Instructions for the task → Leave out every picture and set down, exactly, the lines below from the one holding "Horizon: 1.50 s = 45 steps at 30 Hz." up to and including the one holding "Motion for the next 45".

════════

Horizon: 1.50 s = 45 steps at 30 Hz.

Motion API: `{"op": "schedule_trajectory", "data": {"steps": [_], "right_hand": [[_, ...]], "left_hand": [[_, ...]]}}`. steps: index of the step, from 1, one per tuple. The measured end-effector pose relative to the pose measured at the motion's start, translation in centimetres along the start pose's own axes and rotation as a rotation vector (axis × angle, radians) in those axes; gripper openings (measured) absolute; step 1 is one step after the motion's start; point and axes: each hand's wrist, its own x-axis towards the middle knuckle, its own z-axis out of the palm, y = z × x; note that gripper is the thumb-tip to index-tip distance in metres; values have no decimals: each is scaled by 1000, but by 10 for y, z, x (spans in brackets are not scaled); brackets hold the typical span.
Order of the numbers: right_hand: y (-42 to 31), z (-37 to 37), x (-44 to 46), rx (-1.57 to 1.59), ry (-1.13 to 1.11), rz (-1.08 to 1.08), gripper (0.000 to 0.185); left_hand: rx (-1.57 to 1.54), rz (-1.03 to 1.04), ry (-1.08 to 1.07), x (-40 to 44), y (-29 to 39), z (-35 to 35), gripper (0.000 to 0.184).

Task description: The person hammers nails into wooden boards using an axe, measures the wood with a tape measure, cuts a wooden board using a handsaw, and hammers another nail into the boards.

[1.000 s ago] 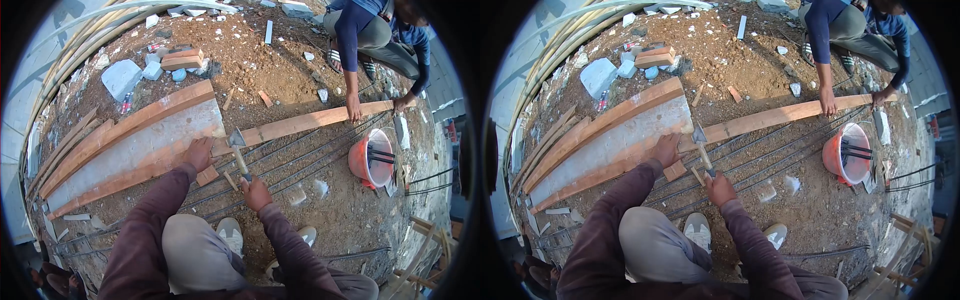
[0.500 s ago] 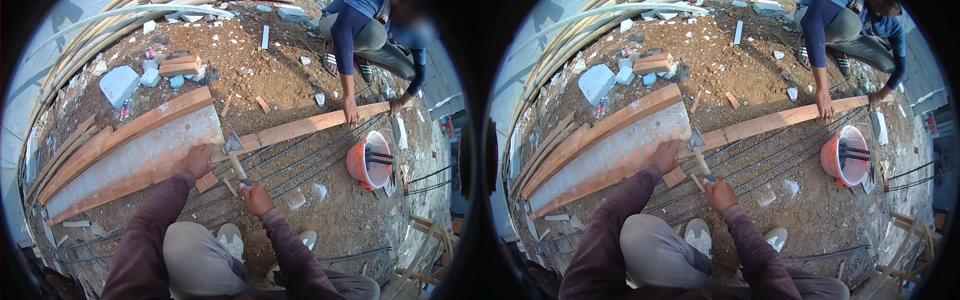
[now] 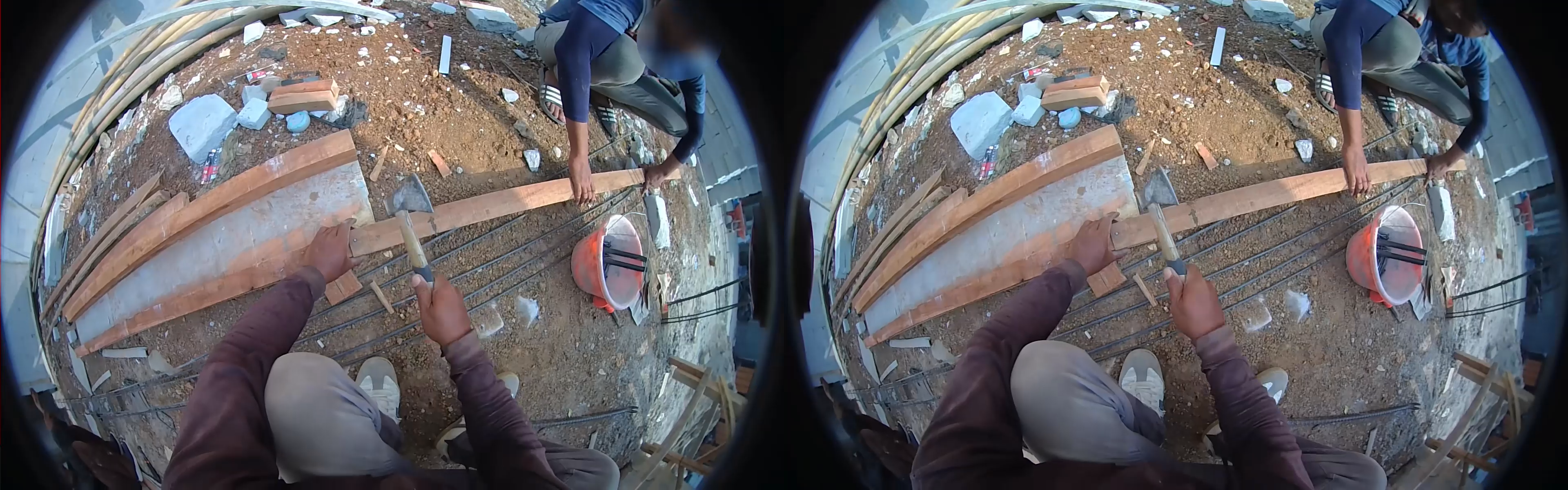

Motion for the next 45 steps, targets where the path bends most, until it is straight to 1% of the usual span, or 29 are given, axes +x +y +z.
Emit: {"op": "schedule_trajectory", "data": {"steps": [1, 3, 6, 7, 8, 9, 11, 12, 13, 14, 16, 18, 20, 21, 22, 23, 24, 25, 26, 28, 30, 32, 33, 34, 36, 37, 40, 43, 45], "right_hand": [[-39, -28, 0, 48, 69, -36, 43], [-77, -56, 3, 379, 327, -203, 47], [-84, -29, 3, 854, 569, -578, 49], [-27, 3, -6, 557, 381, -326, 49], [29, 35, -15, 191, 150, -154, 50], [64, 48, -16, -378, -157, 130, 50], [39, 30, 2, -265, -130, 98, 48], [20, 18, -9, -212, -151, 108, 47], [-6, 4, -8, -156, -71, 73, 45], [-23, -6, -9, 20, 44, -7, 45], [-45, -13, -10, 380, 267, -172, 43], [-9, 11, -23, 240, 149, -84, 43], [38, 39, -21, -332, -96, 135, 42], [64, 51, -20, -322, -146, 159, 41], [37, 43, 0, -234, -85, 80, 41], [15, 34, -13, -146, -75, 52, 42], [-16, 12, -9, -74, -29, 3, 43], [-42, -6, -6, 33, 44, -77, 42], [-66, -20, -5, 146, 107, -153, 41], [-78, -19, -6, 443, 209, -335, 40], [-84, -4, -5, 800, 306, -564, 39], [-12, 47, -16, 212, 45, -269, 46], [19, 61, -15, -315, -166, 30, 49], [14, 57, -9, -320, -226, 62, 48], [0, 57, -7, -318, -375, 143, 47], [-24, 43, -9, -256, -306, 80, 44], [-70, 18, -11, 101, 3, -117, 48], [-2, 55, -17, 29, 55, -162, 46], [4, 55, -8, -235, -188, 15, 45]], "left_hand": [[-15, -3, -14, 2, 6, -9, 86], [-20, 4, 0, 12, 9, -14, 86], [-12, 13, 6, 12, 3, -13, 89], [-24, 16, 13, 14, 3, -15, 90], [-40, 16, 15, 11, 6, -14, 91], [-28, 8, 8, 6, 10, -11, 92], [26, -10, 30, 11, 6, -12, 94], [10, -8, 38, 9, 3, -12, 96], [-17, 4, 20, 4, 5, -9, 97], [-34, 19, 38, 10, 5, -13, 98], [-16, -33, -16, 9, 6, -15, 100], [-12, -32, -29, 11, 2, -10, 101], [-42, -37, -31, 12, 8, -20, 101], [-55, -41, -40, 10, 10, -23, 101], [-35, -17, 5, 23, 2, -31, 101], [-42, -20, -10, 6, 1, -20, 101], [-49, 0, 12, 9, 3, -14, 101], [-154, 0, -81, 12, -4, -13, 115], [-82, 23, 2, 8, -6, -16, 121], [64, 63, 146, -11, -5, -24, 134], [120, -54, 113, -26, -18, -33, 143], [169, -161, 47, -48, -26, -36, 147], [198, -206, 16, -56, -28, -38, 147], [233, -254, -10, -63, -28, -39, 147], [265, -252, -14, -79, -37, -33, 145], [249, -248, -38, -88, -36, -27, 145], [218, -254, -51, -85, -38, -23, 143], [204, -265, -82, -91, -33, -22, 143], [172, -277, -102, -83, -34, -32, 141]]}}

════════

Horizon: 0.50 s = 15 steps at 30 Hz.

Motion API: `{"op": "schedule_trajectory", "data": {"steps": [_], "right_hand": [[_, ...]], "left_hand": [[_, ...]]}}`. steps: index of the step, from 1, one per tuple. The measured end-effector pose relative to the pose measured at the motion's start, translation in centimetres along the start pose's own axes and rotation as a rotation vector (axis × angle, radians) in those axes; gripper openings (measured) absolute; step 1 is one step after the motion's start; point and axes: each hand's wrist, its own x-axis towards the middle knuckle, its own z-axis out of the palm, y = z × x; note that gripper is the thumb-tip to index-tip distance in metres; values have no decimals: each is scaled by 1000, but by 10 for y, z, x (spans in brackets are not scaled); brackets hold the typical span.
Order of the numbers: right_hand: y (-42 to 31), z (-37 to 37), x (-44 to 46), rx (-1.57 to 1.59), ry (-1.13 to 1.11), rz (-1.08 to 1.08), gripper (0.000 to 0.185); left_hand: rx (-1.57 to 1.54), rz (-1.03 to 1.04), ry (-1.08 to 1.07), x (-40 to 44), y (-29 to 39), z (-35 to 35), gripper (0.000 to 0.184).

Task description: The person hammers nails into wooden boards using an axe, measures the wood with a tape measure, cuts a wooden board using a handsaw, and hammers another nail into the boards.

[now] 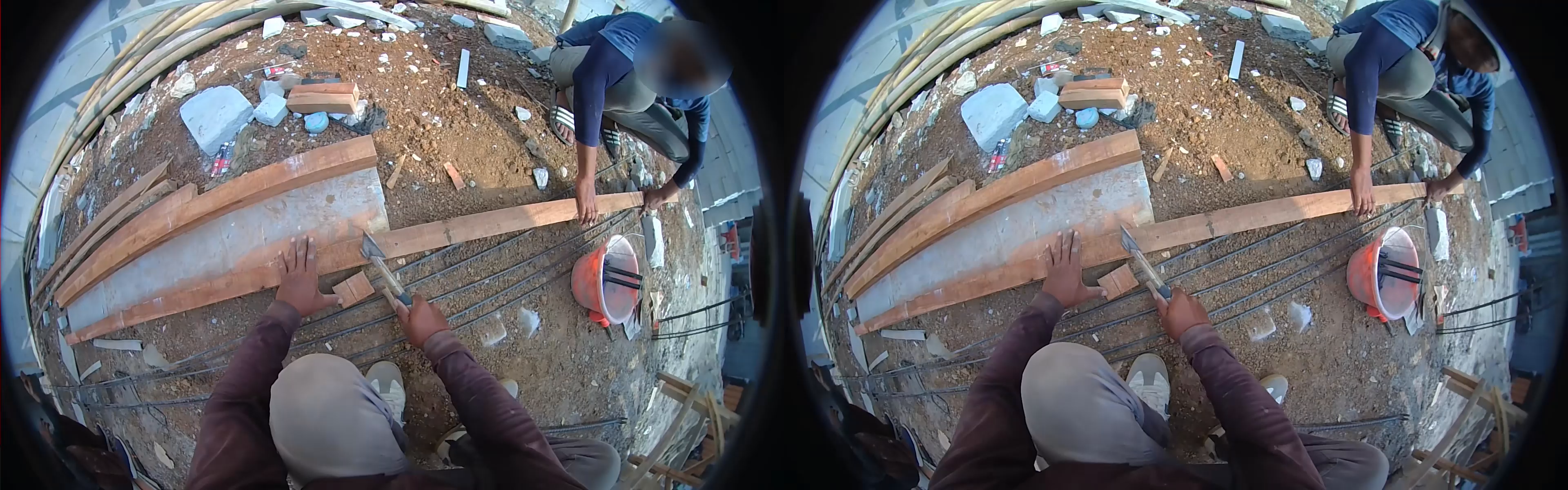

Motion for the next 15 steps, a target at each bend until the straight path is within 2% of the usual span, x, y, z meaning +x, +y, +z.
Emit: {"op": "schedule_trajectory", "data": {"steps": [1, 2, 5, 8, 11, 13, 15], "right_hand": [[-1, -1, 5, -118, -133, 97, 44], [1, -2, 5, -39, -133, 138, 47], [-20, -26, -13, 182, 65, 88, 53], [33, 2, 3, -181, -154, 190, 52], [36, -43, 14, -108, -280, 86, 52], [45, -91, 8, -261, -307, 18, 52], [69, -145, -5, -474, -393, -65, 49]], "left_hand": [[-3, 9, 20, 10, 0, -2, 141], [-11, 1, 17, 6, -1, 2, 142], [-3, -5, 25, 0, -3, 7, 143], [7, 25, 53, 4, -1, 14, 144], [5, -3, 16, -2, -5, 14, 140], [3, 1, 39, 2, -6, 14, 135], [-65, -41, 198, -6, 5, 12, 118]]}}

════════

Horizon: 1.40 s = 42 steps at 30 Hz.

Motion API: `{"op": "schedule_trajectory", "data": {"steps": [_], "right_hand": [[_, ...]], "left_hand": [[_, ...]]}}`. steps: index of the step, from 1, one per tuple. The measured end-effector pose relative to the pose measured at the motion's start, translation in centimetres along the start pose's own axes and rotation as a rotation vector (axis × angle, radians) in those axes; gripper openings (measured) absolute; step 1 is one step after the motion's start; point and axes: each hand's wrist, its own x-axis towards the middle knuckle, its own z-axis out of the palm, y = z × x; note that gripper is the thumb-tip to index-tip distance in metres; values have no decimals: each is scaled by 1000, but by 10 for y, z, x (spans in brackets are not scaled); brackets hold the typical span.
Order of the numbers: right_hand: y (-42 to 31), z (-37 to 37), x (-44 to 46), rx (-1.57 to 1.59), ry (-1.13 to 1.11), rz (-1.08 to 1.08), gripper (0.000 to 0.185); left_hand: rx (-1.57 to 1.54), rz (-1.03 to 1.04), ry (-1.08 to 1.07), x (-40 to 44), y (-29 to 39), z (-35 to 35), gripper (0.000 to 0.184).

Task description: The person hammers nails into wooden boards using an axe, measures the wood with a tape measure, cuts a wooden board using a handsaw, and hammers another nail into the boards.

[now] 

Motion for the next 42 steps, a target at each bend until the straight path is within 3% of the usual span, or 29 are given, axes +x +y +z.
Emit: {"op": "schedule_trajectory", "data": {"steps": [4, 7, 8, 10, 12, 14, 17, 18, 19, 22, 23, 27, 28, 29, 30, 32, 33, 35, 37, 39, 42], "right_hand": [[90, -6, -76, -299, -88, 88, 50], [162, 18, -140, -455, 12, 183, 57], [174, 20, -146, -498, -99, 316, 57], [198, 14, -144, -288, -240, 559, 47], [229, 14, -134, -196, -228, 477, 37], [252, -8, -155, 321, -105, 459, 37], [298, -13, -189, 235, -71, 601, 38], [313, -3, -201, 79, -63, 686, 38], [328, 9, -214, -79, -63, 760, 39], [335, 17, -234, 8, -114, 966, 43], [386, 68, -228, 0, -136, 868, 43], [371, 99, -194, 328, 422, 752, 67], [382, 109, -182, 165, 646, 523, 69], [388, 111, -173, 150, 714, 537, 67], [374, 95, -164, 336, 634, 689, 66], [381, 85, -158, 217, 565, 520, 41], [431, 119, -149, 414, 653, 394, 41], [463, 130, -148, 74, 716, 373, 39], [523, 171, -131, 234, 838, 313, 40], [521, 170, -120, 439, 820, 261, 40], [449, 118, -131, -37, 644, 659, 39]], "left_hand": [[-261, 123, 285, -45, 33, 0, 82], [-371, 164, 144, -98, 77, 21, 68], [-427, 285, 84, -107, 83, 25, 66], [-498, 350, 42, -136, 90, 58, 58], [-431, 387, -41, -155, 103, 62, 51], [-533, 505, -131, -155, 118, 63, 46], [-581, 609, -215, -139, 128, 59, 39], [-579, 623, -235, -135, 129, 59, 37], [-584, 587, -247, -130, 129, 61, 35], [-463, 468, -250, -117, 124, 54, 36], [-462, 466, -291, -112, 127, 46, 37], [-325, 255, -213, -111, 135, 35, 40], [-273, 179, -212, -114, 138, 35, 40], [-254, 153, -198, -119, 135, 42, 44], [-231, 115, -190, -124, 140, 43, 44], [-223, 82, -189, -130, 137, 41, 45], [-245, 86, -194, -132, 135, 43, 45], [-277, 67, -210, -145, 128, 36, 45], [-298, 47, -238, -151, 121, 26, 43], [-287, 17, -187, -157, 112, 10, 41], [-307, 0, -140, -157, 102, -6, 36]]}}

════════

Exercise solution →
Horizon: 1.50 s = 45 steps at 30 Hz.

Motion API: `{"op": "schedule_trajectory", "data": {"steps": [_], "right_hand": [[_, ...]], "left_hand": [[_, ...]]}}`. steps: index of the step, from 1, one per tuple. The measured end-effector pose relative to the pose measured at the motion's start, translation in centimetres along the start pose's own axes and rotation as a rotation vector (axis × angle, radians) in those axes; gripper openings (measured) absolute; step 1 is one step after the motion's start; point and axes: each hand's wrist, its own x-axis towards the middle knuckle, its own z-axis out of the palm, y = z × x; note that gripper is the thumb-tip to index-tip distance in metres; values have no decimals: each is scaled by 1000, but by 10 for y, z, x (spans in brackets are not scaled); brackets hold the typical span.
Order of the numbers: right_hand: y (-42 to 31), z (-37 to 37), x (-44 to 46), rx (-1.57 to 1.59), ry (-1.13 to 1.11), rz (-1.08 to 1.08), gripper (0.000 to 0.185); left_hand: rx (-1.57 to 1.54), rz (-1.03 to 1.04), ry (-1.08 to 1.07), x (-40 to 44), y (-29 to 39), z (-35 to 35), gripper (0.000 to 0.184).

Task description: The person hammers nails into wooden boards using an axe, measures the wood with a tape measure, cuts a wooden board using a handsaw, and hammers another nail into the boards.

[1.000 s ago] 
[0.500 s ago] 
[now] 

Motion for the next 45 steps, targets where the path bends most, until it is straight to 1% of the usual span, or 29 are given, axes +x +y +z.

Response complete; there is no more output.